EXERCISE
What lines below include the word "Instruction"? Copy each one.

━━ GIVEN INFORMATION ━━

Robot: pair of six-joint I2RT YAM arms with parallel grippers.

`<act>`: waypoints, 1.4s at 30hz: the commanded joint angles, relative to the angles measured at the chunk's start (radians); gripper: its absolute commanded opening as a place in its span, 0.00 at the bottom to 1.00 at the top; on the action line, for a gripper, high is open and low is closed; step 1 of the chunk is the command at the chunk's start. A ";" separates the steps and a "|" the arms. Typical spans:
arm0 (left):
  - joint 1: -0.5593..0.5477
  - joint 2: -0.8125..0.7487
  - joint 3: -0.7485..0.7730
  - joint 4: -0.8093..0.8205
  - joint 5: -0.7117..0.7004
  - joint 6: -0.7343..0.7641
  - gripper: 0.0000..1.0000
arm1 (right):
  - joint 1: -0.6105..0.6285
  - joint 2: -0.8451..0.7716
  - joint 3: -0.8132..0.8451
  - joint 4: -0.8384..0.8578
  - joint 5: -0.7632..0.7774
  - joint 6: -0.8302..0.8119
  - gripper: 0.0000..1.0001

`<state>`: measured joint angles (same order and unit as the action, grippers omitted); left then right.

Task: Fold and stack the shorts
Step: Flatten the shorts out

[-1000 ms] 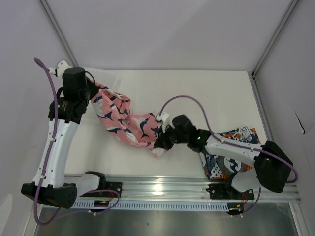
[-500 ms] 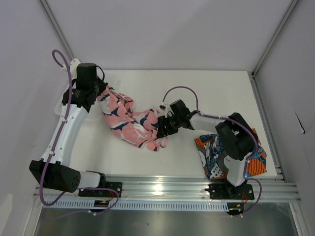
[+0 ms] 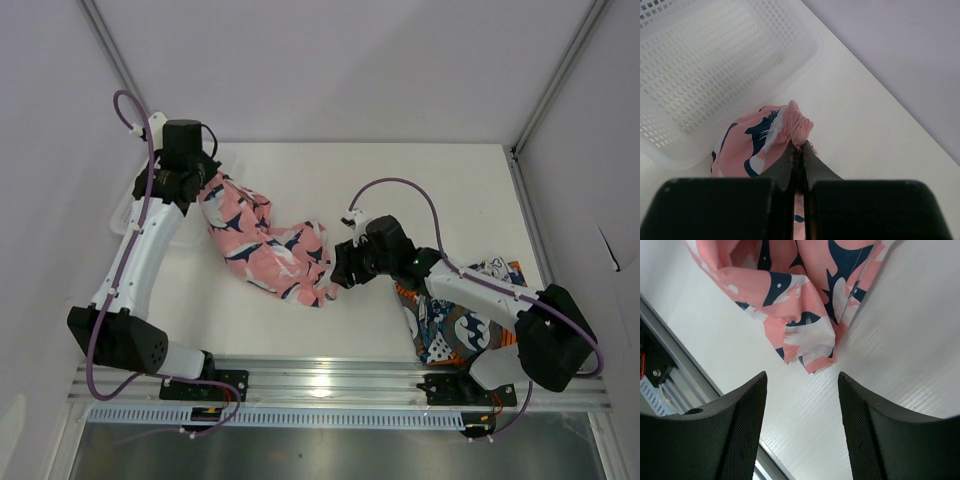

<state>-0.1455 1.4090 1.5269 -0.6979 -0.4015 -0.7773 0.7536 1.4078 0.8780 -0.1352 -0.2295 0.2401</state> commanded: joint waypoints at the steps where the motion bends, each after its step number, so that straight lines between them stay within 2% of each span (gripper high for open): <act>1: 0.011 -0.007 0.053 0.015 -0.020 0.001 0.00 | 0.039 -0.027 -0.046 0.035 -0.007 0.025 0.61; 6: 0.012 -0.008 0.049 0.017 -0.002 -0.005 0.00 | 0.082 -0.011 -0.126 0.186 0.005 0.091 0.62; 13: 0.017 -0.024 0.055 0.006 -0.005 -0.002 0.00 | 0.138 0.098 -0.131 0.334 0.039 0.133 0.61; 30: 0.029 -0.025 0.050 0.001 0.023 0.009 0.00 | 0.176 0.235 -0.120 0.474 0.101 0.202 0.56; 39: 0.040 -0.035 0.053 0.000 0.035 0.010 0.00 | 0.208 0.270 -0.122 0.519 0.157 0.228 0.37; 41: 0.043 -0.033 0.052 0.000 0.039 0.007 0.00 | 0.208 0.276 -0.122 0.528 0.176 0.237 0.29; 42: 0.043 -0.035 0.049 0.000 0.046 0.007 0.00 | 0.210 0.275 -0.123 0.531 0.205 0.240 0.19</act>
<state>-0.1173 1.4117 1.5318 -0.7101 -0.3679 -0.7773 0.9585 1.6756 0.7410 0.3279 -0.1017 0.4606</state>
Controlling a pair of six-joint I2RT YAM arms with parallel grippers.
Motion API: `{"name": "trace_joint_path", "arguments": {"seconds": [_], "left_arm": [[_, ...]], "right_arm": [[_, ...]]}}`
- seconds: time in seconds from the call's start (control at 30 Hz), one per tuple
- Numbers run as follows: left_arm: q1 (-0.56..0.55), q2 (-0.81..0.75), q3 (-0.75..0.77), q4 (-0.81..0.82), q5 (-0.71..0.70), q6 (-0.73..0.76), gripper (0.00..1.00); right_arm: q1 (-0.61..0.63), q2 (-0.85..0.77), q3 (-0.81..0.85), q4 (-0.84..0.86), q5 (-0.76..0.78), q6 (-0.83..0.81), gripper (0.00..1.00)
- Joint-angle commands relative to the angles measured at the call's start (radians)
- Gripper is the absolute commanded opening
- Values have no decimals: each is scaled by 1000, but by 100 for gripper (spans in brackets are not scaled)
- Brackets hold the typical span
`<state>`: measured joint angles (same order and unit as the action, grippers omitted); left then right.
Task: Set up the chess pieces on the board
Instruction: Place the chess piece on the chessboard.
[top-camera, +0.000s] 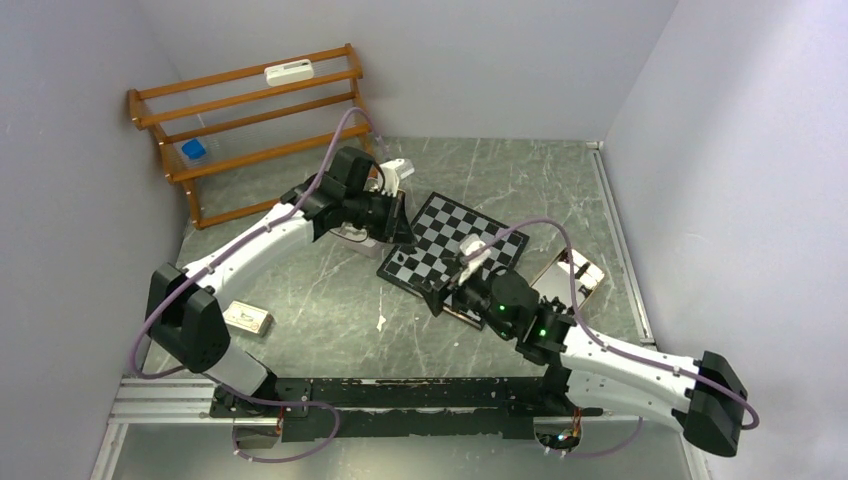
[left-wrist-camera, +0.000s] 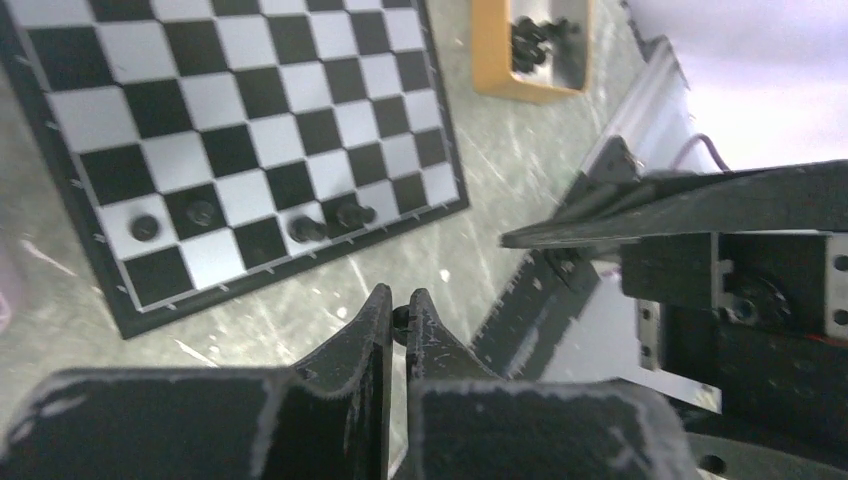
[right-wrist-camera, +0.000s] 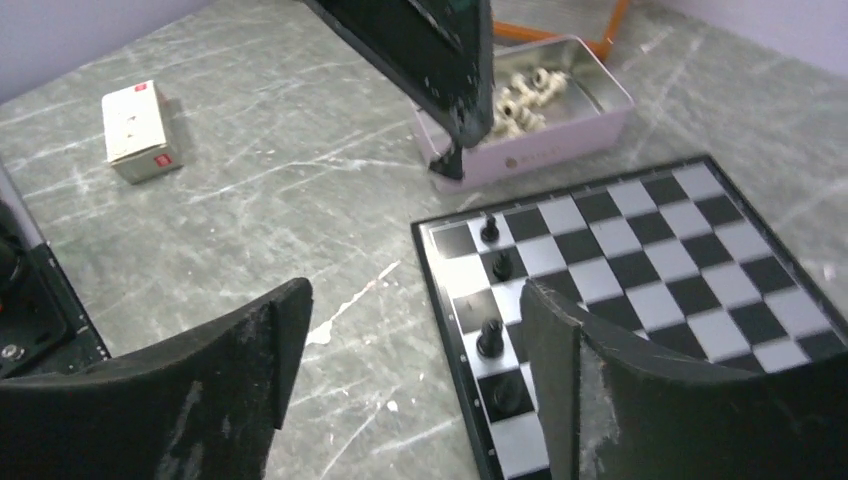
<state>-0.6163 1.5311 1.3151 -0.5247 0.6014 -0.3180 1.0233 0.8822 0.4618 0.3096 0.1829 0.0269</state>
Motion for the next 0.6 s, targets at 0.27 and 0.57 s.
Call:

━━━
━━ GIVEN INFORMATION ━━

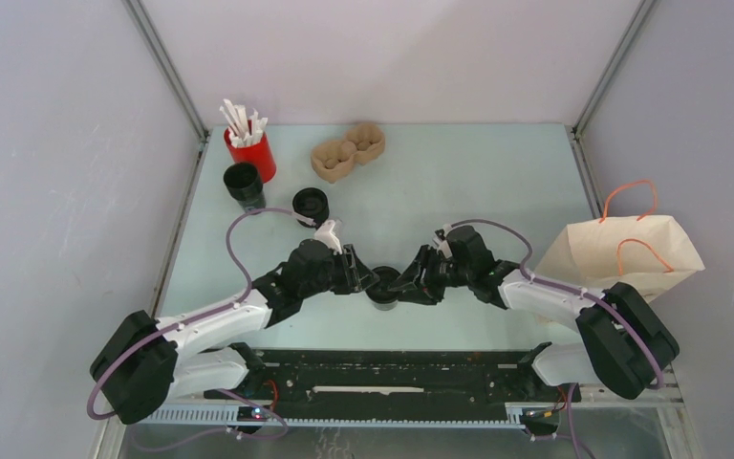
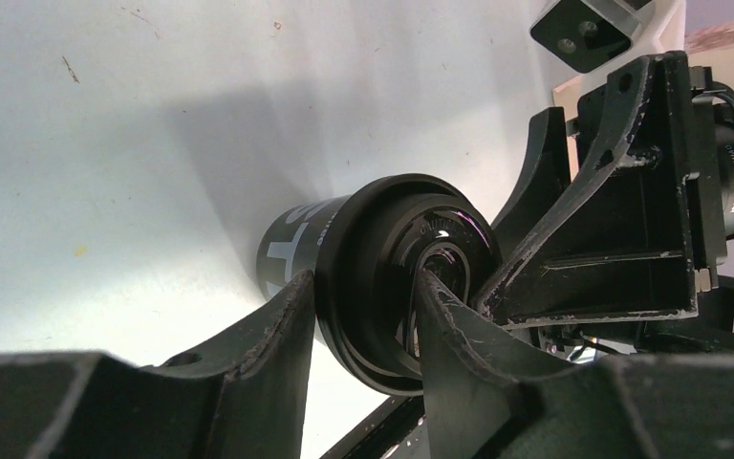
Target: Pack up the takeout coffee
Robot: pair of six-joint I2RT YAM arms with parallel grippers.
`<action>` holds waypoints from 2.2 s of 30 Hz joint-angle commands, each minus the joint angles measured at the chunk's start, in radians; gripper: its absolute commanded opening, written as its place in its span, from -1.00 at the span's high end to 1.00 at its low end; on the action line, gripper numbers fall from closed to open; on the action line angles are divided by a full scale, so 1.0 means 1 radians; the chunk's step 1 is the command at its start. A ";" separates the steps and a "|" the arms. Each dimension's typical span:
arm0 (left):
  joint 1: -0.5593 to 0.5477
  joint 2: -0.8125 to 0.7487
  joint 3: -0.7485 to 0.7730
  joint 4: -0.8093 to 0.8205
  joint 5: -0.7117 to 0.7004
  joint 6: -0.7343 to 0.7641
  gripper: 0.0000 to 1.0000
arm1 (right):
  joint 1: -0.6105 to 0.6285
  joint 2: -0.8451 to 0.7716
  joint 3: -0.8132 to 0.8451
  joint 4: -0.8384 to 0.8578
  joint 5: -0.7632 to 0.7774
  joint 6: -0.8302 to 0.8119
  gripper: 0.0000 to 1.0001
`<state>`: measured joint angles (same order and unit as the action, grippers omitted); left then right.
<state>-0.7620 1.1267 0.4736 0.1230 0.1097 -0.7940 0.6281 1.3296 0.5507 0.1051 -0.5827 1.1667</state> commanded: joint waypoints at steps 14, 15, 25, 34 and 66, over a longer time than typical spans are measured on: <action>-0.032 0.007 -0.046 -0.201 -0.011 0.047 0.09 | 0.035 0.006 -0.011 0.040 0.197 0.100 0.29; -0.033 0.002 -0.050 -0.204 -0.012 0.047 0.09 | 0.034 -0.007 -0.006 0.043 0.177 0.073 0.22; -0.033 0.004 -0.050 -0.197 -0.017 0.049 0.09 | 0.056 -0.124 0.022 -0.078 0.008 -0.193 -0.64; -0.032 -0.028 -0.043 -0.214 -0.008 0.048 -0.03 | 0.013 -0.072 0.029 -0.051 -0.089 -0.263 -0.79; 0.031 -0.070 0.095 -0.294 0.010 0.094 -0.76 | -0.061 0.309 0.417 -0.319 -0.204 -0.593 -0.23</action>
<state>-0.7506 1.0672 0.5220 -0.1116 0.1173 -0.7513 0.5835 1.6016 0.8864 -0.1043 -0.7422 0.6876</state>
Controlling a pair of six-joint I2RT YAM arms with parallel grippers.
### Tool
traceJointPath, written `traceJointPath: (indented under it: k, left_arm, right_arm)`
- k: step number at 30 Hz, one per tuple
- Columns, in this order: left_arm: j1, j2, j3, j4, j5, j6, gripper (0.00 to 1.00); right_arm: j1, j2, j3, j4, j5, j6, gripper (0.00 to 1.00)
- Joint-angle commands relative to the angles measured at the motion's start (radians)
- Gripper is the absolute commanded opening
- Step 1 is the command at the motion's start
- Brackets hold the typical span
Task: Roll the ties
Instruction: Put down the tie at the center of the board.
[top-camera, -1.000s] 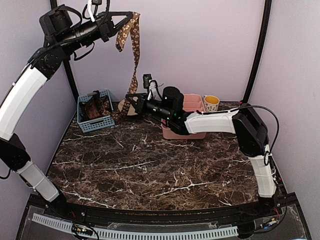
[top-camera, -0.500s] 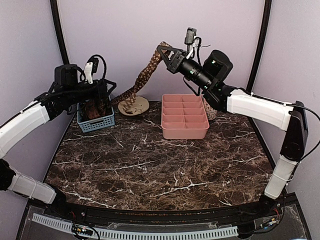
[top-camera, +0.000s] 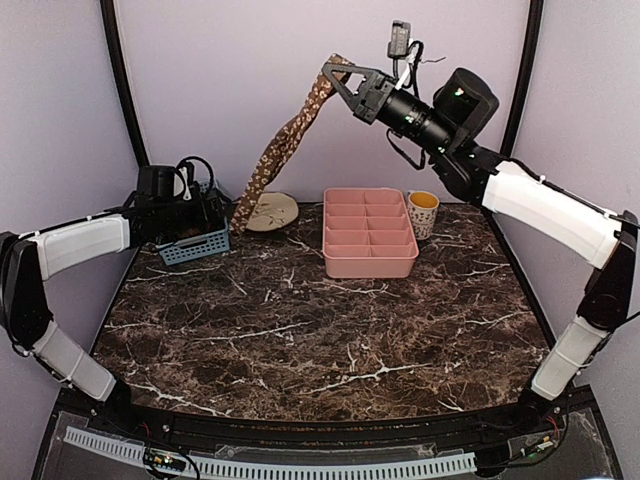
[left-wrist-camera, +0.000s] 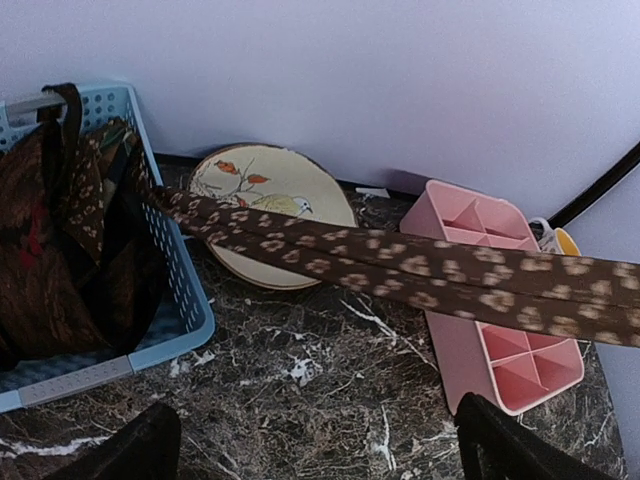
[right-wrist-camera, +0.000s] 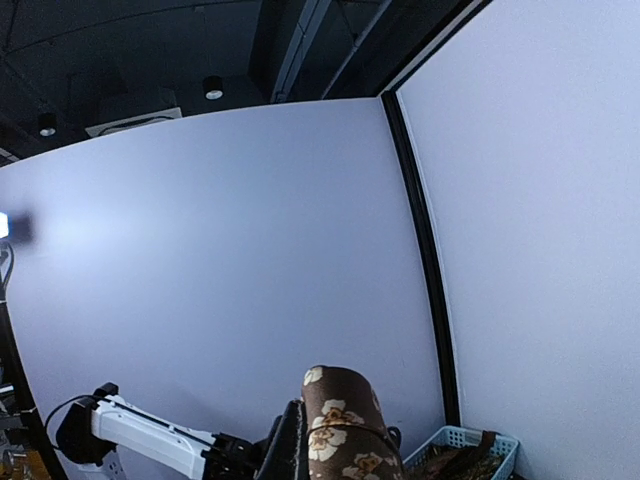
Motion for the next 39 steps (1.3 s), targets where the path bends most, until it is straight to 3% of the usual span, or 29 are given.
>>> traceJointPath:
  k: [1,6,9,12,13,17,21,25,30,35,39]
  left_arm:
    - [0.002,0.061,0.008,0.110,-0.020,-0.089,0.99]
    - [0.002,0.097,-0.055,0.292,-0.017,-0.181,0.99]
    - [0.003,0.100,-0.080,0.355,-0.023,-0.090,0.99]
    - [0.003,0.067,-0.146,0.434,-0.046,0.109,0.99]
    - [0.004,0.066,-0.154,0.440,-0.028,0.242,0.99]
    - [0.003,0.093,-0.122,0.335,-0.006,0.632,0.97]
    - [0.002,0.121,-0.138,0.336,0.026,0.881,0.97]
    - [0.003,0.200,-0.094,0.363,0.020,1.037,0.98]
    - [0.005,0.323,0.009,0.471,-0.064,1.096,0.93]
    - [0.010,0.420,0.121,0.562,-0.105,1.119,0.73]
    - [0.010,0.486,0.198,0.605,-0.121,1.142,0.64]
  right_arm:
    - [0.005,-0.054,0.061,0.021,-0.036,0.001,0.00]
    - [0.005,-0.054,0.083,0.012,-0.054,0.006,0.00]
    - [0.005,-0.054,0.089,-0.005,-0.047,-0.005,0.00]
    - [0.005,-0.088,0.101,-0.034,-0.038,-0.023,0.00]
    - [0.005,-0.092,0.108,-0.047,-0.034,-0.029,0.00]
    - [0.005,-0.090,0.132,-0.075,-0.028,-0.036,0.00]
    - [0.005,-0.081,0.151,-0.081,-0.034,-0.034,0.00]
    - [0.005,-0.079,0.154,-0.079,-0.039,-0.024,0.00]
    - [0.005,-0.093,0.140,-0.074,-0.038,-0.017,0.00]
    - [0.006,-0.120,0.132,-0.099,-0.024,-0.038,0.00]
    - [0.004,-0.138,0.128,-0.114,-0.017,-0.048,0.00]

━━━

SOLUTION TO THIS PROBLEM
Instruction: Place the chess piece on the chessboard.
Instruction: Put down the tie at the center of the board.

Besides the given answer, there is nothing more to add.